Ya en el cielo y acercándonos a la isla, caimán tornasolado que sobresale entre las Adultas Antillas, se  me produjo una sensación de ansia por tocar suelo. Es indescriptible la belleza al verla posando en medio de los mares y más aún cuando ya empiezas a descender y ver las olas salpicando las arenas y las palmeras sacudiéndose en el viento como cadenciosas siluetas de mujeres en danza común.

Por fin aterrizamos y Cuba nos recibió como debía: caliente y sudorosa. Dos hombres vestidos de militar con el inconfundible verde olivo apresuraron a tomar nuestros pasaportes para aligerar los trámites y no pasar por el chequeo normal de cualquier pasajero. Retiramos nuestro equipaje y fuimos conducidos hacia una pequeña microbús de fabricación soviética. La microbús no era de lujo ni mucho menos y los asientos nada confortables, pero bueno, el solo permitir ir descubriendo las caras de la gente, los letreros y consignas pintadas: el “Patria o Muerte Venceremos”, “Por el socialismo seremos como el Ché” y tantas otras.

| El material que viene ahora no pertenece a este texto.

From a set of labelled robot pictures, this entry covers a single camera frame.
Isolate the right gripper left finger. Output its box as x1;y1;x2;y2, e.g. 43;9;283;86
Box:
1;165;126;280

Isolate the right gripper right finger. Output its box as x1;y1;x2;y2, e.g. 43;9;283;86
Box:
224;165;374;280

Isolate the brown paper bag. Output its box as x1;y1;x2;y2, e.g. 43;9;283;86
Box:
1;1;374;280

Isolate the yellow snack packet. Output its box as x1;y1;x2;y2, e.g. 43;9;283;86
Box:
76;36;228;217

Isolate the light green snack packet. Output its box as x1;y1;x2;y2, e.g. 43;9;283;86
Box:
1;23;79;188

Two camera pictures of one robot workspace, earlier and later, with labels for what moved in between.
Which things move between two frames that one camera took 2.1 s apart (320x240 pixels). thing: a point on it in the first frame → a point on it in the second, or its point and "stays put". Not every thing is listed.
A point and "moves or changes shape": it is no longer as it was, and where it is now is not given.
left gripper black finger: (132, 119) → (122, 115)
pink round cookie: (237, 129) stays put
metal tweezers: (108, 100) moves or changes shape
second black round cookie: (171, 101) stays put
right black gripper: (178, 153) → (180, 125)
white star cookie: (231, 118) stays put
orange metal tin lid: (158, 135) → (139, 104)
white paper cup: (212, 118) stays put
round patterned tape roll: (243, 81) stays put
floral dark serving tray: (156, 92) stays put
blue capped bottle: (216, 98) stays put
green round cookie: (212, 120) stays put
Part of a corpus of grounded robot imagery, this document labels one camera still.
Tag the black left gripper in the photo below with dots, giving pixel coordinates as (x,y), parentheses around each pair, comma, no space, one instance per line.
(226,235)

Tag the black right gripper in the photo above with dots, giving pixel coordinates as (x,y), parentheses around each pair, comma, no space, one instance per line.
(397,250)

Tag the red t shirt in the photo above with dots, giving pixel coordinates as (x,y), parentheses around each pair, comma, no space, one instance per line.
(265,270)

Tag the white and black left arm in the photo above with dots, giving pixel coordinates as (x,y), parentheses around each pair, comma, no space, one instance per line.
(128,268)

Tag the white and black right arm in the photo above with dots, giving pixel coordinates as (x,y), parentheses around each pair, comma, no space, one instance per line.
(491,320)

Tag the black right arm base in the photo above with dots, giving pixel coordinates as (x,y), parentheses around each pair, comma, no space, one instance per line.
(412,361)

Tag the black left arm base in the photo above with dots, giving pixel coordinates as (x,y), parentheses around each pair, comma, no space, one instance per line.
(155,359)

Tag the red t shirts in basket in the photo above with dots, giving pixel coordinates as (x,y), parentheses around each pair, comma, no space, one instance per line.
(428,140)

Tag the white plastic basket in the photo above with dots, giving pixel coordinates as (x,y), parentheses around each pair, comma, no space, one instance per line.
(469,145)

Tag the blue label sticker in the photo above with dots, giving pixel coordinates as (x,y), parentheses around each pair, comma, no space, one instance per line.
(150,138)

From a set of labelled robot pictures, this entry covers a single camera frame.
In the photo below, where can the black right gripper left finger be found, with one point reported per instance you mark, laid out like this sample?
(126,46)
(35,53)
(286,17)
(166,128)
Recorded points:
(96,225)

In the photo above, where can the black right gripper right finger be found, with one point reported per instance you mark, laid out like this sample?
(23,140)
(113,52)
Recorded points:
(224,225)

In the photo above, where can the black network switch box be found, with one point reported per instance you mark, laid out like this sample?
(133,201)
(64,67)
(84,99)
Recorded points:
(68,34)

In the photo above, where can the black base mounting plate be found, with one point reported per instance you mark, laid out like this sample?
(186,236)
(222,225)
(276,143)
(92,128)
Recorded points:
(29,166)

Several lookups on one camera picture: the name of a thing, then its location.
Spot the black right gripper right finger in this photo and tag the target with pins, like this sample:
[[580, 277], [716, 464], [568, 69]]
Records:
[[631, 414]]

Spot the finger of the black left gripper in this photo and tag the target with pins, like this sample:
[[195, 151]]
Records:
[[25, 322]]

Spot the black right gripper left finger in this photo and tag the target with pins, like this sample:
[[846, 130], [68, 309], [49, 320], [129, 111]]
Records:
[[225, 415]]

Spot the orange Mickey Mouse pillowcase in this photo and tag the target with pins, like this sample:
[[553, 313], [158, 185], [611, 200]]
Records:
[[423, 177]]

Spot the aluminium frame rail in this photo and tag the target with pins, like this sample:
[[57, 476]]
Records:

Los olores a habanos y a cafés entintados, descubrir  la sonrisa en el uniforme de los escolares con sus pañoletas al cuello, ver la moda de puerto en hombres y mujeres, los carros gringos viejos y arreglados, las esquinas con sillas y mulatos jugando dominó.

La Habana se nos muestra tan cierta como radiante y gris y yo todo lo veía atento,descubriendo tras las pupilas horizontes inciertos y certeros tratando de adornarme en mi ropaje de blanco meseteño, manudo, hijo de Santamaría y mango, buscando dónde verme confundido con mis hermanos de sangre, sabiendo ciertamente lo que hoy valgo y ya sé.

Desnudamos pues algunas partes de  la Habana. No fue un paseo turístico ni mucho menos, fue como una bocanada de humo, un insipiente respiro de cigarro rápido y fugaz. Tomamos una autopista y como a la hora de cabalgar sobre la mesa gris llegamos a nuestro destino.

Era un portón común de hierro, como el de cualquier entrada a una unidad militar con caseta para guarda y esas cosas. Recorrimos al menos unos cinco kilómetros más entre campos de caña y edificaciones de una planta. Al llegar al sitio adonde seria nuestra casa, nos recibían en perfecta  formación en el patio central en medio de una insipiente arboleda un centenar de hombres y mujeres, los cuales serían nuestros hermanos de aprendizaje, experiencias, amores y vivencias múltiples.

Lo primero es lo primero: se nos entregaron los uniformes, era tiempo de cambiar los jeans y camisetas, lógicamente y como parte de la etapa de iniciación a rapar cabelleras. Esto me dolió pues yo siempre he sido de espíritu libre y medio “hippón”. Como buen hijo de Libra me dije para mis adentros ahora si la cosa va en serio.
El batallón estaba conformado por un pelotón de guatemaltecos, otro de salvadoreños y el último por un puñado de ticos, dos uruguayos, dos hondureños y unos trece chilenos.

Hoy día de  este viaje no solo vendrán a mi imágenes sobre formación militar, cada vez que recuerdo esa etapa de vida, se me sacude el corazón y me estremezco de solo pensar la fortaleza común por un noble ideal de todas las gentes conocidas a lo largo del camino, presentes todos ellos en mi memoria pero desgraciadamente ausentes muchos por los pasos marcados de la historia común de nuestra América.